Depuis 1998, une « road map » est publiée qui constitue un catalogue des défis technologiques que la filière doit relever pour maîtriser la nouvelle technologie avec des traits de gravure plus fins.
La International Technology Roadmap for Semiconductors (ITRS) Cette «road map» est sponsorisée par les cinq associations des industries de semiconducteurs en Europe, au Japon, en Corée, à Taiwan et aux Etats-Unis, à savoir : the European Semiconductor Industry Association (ESIA), the Japan Electronics and Information Technology Industries Association (JEITA), the Korean Semiconductor Industry Association (KSIA), the Taiwan Semiconductor Industry Association (TSIA), and the United States Semiconductor Industry Association (SIA). L'objectif de l'ITRS est d'encourager l'amélioration des performances des circuits intégrés à des coûts maîtrisés afin d'assurer la pérennité de l'industrie des semiconducteurs. Des groupes de travail regroupant les entreprises de semiconducteurs, les équipementiers et la communauté scientifique sont constitués sur une vingtaine de thèmes (comme la lithographie, les interconnexions, le design, les tests et les équipements associés etc) pour identifier les difficultés à venir et proposer des solutions innovantes. Les conclusions de ces travaux sont publiées tous les deux ans. |
Afin de rationaliser les efforts de R&D pour la technologie et les équipements associés, la communauté internationale a défini les dimensions des différentes étapes technologiques, appelées « noeuds ».
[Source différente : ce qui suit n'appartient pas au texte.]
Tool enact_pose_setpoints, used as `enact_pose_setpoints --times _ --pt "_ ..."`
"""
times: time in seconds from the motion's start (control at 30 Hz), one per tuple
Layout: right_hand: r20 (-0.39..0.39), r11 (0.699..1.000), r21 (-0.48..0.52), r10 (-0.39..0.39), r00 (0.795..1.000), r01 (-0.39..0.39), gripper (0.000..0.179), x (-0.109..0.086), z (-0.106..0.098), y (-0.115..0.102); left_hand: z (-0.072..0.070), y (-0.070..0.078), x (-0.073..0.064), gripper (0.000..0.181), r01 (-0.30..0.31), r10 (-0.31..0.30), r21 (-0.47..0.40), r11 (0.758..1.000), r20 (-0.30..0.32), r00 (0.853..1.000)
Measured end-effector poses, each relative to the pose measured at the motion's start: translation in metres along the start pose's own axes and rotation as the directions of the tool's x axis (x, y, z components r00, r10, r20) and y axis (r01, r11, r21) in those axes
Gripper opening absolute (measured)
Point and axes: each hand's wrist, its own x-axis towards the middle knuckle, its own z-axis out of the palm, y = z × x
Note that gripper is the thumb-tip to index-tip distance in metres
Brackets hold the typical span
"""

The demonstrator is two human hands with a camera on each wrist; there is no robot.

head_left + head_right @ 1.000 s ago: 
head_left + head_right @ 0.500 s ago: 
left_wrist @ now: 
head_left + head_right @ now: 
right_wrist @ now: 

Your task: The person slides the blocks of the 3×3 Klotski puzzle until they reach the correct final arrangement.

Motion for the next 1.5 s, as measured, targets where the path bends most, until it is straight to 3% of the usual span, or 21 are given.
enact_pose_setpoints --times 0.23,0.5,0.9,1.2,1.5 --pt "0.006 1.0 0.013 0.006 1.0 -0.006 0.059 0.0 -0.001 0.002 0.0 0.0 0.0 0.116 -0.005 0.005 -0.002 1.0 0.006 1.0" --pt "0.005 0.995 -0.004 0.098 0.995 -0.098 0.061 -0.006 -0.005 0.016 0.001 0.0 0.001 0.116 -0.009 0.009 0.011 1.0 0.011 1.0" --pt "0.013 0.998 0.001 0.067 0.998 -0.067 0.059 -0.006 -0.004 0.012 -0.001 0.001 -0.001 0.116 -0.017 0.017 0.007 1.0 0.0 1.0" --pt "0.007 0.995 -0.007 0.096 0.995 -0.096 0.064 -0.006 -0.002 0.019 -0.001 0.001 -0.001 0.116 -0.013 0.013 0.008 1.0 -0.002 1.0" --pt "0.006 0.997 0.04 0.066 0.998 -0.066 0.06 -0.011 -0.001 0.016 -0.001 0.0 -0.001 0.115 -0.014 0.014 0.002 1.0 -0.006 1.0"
En 2003, la microélectronique est passée à l'échelle nanométrique en descendant sous la barre des 100 nm de la largeur de grille du transistor (noeud de 90 nm). Depuis septembre 2006, la résolution des circuits intégrés est de 65 nm et au début de l'année 2008, elle est passée à 45 nm pour des microprocesseurs très rapides. Parallèlement, les résolutions à 32 nm et 22 nm sont déjà en préparation, tandis qu'en laboratoire, des largeurs aussi faibles que 6 nm ont été obtenues.
Au-delà des dimensions des circuits, c'est l'ensemble de la chaîne de fabrication (pureté des produits chimiques, lithographie, techniques de dépôt et de gravure des matériaux, planarisation des surfaces, environnement de fabrication et contrôle des poussières, métrologie ...) qui devient une technique nanométrique. Ainsi, les machines de lithographie optique actuelles ont une précision mécanique de positionnement de 8 nm, et ce pour des plaquettes de silicium de 300 mm de diamètre.
La discussion des limites de la loi de Moore n'est pas nouvelle. Dans les années 80, il semblait impossible de diminuer le trait de gravure jusqu'au micron, puis on a pensé à la fin des années 90 que le seuil des 100 nm constituerait une limite. Plus récemment, le problème de la lithographie a été mis en avant comme étant un mur infranchissable. Les discussions portent actuellement sur la longueur critique de 10 nm de longueur de canal imposé par l'effet tunnel entre source et drain...
Au-delà de ces interrogations, un consensus se dégage pour reconnaître que la simple diminution des dimensions géométriques des transistors pour passer d'une génération à la suivante n'est plus possible. Selon la formule lapidaire d'un responsable d'IBM rencontré par votre rapporteur : « on ne peut pas réduire la taille des atomes ! ». Or, c'est l'échelle atteinte par certaines parties du transistor. Ainsi, la très fine couche de matériaux diélectrique située entre la grille et le canal a maintenant une épaisseur bien inférieure au nanomètre et atteint seulement quelques couches atomiques.
Désormais, ce sont les innovations au niveau des matériaux et des architectures qui permettront d'augmenter les performances des circuits intégrés.